We conducted our audit in accordance with International Standards on Auditing (UK) (ISAs (UK)) and applicable law. Our responsibilities under those standards are further described in the Auditor's responsibilities for the audit of the financial statements section of our report. We are independent of the Group in accordance with the ethical requirements that are relevant to our audit of the financial statements in the United Kingdom, including the Financial Reporting Council's Ethical Standard and we have fulfilled our other ethical responsibilities in accordance with these requirements. We believe that the audit evidence we have obtained is sufficient and appropriate to provide a basis for our opinion.
In auditing the financial statements, we have concluded that the Directors' use of the going concern basis of accounting in the preparation of the financial statements is appropriate.
Based on the work we have performed, we have not identified any material uncertainties relating to events or conditions that, individually or collectively, may cast significant doubt on the Group's or the parent Company's ability to continue as a going concern for a period of at least twelve months from when the financial statements are authorised for issue.
Our responsibilities and the responsibilities of the Directors with respect to going concern are described in the relevant sections of this report.
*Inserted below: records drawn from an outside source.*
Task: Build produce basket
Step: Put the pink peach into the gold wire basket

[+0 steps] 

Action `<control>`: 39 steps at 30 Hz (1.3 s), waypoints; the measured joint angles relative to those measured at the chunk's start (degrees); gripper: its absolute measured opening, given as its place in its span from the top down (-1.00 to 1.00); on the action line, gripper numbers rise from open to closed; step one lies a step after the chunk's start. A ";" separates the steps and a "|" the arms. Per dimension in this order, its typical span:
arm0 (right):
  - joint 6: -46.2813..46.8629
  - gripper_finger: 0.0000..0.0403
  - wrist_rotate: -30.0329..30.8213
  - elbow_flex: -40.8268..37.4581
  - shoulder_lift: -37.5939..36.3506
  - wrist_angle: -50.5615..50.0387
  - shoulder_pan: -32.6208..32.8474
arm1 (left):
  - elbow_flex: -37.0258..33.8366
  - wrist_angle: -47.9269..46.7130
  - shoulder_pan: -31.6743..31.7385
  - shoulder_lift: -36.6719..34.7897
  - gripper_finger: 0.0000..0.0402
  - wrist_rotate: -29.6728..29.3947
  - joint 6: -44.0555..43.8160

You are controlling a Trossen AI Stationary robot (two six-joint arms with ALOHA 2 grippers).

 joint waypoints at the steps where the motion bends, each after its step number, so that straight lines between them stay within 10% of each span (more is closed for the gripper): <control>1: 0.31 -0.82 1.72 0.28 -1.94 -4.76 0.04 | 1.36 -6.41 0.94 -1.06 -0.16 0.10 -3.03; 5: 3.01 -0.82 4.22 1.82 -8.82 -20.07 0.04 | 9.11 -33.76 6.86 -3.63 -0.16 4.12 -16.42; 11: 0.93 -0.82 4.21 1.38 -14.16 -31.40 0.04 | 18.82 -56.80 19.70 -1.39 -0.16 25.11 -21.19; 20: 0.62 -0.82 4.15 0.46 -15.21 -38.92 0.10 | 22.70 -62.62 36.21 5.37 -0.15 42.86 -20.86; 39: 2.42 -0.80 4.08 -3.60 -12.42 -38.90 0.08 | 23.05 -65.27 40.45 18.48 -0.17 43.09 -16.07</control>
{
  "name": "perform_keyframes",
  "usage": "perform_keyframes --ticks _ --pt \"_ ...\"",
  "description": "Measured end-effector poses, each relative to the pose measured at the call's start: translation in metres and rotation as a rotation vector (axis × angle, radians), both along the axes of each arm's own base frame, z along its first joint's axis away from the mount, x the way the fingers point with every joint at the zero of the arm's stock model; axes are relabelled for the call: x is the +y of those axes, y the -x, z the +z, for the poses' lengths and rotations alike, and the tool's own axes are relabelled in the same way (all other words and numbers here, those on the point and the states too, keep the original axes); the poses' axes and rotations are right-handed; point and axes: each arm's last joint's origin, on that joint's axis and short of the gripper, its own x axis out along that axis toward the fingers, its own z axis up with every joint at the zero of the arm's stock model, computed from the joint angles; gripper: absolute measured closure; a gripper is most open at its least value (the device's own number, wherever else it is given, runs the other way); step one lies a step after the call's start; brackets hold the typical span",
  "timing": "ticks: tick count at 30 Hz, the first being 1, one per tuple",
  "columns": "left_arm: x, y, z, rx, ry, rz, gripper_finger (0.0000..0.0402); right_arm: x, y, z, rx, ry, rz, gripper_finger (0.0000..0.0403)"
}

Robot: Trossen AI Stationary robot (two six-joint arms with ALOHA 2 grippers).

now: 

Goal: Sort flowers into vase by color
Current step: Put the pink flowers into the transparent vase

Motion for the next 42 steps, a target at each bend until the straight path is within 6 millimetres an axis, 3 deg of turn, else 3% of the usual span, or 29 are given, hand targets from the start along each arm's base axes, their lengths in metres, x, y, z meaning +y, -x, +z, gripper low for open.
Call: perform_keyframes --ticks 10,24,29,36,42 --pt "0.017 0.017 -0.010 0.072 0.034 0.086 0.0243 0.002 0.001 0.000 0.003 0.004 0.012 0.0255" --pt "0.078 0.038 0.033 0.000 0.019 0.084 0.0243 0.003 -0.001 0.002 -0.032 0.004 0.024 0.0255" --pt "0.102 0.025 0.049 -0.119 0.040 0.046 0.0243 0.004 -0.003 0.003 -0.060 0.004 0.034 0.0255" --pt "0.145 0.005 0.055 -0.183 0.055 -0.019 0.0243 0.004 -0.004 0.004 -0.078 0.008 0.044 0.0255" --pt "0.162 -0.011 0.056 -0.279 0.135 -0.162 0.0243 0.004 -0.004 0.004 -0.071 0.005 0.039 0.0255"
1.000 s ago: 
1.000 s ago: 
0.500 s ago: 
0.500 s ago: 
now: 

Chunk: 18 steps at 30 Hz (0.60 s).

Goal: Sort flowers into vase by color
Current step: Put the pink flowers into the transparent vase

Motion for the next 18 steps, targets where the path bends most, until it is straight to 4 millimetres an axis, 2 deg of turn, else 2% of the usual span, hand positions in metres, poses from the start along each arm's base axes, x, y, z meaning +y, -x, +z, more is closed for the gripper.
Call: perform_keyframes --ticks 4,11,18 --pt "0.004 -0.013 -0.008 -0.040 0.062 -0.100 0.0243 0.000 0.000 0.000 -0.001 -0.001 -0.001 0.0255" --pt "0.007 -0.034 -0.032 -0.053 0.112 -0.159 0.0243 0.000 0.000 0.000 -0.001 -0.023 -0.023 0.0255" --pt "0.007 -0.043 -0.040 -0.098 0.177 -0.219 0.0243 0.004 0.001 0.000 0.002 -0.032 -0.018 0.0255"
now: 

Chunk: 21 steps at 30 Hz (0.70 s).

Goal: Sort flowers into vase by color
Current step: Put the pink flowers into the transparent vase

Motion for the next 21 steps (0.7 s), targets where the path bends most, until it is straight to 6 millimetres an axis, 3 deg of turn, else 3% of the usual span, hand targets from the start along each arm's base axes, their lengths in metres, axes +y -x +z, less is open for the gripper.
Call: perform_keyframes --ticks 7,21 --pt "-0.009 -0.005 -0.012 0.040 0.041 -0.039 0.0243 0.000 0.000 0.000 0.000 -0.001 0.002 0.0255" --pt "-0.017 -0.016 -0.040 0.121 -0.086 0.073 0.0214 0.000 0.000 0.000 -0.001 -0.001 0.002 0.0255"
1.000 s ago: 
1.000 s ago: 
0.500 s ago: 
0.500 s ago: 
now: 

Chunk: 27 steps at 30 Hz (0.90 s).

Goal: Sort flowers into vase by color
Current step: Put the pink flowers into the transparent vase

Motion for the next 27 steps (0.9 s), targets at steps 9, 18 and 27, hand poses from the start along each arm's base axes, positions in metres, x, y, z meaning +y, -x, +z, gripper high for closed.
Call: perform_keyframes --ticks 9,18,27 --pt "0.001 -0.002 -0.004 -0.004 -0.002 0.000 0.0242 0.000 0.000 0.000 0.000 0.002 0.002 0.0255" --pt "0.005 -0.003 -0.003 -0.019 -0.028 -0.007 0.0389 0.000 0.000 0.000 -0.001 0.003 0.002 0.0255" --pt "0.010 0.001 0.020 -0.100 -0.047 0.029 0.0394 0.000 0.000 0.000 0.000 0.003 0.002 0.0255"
The other information comprises the information included in the Annual Report other than the financial statements and our Auditor's Report thereon. The Directors are responsible for the other information contained within the Annual Report. Our opinion on the financial statements does not cover the other information and, except to the extent otherwise explicitly stated in our report, we do not express any form of assurance conclusion thereon. Our responsibility is to read the other information and, in doing so, consider whether the other information is materially inconsistent with the financial statements or our knowledge obtained in the course of the audit, or otherwise appears to be materially misstated. If we identify such material inconsistencies or apparent material misstatements, we are required to determine whether this gives rise to a material misstatement in the financial statements themselves. If, based on the work we have performed, we conclude that there is a material misstatement of this other information, we are required to report that fact.
We have nothing to report in this regard.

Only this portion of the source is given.